* [Problem description]:
From the entries below, reproduce exactly the lines from the one with "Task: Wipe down" through the one with "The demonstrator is", both included, without images.

* [Extracted entries]:
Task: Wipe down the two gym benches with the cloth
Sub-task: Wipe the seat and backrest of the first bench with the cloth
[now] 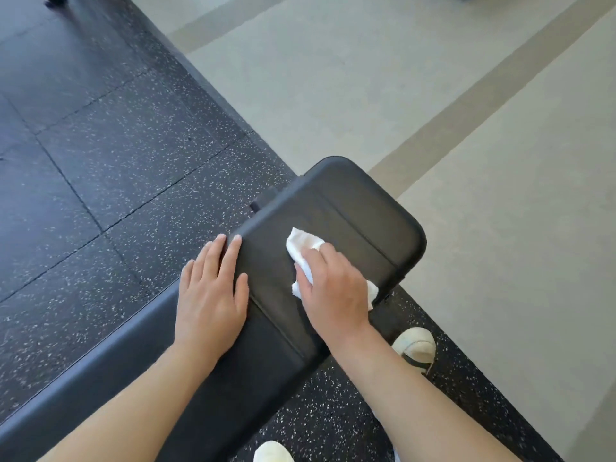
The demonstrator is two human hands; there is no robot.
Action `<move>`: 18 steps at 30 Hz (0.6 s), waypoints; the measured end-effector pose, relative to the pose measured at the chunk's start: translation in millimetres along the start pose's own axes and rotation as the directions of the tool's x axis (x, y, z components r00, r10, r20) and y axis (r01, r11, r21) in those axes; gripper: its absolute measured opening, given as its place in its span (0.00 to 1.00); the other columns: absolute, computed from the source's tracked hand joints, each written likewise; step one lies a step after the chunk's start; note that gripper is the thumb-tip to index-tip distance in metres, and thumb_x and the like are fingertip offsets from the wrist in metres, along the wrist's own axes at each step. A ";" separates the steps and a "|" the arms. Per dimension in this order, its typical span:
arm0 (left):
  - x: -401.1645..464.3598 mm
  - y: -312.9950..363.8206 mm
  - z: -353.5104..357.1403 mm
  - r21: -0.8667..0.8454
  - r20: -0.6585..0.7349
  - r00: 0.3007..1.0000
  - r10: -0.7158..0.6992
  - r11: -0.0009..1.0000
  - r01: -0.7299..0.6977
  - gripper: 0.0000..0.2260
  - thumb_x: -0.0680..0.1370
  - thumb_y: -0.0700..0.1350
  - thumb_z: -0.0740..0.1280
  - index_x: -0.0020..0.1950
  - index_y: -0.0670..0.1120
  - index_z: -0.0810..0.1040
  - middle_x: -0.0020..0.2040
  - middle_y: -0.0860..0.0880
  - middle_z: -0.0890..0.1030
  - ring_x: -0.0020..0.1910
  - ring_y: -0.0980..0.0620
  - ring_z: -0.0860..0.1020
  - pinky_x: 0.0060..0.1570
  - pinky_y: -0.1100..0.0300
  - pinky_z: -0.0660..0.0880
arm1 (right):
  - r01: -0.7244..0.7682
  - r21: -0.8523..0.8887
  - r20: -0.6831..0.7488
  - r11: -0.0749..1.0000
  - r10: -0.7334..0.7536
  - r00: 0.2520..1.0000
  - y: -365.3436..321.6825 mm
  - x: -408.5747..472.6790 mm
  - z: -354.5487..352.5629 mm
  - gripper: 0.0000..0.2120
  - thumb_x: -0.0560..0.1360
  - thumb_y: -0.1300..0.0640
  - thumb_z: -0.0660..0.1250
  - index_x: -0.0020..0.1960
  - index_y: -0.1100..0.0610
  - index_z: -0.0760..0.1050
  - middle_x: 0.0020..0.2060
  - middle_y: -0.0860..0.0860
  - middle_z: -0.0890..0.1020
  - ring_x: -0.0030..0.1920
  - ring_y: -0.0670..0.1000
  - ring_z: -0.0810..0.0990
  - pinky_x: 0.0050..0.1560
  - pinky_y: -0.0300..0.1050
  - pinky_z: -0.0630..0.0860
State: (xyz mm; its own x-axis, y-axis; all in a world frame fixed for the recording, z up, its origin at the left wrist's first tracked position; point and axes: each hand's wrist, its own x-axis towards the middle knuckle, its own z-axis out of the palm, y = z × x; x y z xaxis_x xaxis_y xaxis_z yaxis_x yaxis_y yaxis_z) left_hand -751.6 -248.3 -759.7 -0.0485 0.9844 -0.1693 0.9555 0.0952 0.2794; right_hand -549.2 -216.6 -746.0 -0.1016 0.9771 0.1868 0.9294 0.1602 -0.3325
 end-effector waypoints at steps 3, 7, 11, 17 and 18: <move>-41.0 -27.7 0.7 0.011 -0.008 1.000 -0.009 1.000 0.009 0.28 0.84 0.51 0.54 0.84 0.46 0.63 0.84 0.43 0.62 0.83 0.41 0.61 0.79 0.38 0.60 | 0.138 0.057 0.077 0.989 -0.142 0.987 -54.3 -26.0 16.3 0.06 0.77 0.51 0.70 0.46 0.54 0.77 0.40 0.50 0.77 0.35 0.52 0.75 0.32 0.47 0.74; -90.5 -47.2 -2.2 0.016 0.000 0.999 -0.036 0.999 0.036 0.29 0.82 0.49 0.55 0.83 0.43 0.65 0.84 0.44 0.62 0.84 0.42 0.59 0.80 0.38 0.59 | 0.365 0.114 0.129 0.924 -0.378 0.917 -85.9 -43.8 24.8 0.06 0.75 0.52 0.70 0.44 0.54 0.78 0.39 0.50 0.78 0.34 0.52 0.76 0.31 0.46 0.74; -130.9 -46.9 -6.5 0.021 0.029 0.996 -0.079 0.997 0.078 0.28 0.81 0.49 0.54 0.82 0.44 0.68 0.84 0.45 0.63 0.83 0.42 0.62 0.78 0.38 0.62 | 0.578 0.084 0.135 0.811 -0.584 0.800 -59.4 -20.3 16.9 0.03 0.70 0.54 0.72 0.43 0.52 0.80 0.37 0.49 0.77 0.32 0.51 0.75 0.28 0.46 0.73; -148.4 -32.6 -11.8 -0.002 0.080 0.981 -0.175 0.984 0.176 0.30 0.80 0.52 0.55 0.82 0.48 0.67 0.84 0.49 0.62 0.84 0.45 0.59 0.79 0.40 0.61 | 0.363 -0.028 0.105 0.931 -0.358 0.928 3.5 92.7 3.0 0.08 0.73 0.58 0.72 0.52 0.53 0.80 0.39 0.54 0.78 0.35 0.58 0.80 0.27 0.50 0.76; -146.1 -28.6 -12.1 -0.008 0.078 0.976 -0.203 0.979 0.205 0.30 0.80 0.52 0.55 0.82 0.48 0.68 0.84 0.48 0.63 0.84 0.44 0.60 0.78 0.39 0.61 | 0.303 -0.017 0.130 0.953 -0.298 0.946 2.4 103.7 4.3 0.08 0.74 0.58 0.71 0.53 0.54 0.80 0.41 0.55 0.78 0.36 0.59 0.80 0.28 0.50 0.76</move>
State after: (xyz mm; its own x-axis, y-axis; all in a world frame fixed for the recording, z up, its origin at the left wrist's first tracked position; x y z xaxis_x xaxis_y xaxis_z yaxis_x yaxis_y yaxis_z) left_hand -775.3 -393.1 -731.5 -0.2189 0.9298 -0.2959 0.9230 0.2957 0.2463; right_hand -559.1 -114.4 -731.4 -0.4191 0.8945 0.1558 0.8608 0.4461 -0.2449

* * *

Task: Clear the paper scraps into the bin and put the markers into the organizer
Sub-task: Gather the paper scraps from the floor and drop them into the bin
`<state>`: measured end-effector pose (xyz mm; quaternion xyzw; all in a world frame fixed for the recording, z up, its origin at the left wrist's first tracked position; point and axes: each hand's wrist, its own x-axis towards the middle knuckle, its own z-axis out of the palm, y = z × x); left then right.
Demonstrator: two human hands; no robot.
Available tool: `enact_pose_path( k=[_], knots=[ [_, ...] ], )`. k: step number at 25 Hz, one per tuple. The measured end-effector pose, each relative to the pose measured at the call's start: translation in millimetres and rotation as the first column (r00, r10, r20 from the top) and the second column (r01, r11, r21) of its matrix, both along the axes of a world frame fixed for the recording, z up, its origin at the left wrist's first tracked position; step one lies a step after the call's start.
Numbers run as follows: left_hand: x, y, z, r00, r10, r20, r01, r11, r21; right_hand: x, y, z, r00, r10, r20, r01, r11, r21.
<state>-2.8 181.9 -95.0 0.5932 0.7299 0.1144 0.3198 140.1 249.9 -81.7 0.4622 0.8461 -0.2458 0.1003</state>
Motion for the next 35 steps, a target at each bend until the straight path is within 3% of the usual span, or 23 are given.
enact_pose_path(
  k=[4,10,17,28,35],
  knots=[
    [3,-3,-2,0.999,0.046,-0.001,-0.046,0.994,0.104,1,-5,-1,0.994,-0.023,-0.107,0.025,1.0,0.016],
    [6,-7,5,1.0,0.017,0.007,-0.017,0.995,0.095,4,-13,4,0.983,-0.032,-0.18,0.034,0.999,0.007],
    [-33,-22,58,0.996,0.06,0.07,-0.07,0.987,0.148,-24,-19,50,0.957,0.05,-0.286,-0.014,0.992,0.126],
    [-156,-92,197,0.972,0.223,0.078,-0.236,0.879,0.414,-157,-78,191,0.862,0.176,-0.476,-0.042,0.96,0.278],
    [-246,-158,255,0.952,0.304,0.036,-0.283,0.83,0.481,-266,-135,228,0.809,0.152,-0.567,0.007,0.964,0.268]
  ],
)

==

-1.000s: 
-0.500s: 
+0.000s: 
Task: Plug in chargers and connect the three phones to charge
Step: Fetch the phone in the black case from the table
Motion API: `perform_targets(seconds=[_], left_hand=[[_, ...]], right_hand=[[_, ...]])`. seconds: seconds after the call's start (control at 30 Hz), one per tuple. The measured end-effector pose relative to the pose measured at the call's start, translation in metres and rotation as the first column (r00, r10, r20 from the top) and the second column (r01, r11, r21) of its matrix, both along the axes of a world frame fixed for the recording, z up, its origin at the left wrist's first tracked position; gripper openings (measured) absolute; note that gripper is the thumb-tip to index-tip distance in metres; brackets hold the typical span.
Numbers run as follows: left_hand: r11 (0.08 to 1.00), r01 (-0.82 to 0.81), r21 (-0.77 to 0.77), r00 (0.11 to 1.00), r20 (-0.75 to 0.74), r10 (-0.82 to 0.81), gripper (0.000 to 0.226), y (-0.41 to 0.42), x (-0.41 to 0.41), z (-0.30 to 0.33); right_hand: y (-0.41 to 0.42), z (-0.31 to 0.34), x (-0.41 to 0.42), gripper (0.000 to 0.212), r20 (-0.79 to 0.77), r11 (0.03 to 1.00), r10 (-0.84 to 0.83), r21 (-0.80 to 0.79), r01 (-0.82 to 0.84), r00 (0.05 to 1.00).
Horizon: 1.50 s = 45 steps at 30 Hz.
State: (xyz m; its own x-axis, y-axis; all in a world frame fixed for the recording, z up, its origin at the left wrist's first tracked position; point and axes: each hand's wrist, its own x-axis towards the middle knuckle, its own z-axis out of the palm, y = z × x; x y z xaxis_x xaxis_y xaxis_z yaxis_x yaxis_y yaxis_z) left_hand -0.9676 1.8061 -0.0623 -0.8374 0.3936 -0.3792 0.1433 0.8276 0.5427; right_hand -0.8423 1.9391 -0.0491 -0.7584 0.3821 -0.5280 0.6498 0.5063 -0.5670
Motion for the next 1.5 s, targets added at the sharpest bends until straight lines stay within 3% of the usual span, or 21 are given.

* [Written reply]:
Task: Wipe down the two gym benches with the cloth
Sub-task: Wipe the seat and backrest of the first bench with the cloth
[now] 
The demonstrator is two human hands; there is no robot.

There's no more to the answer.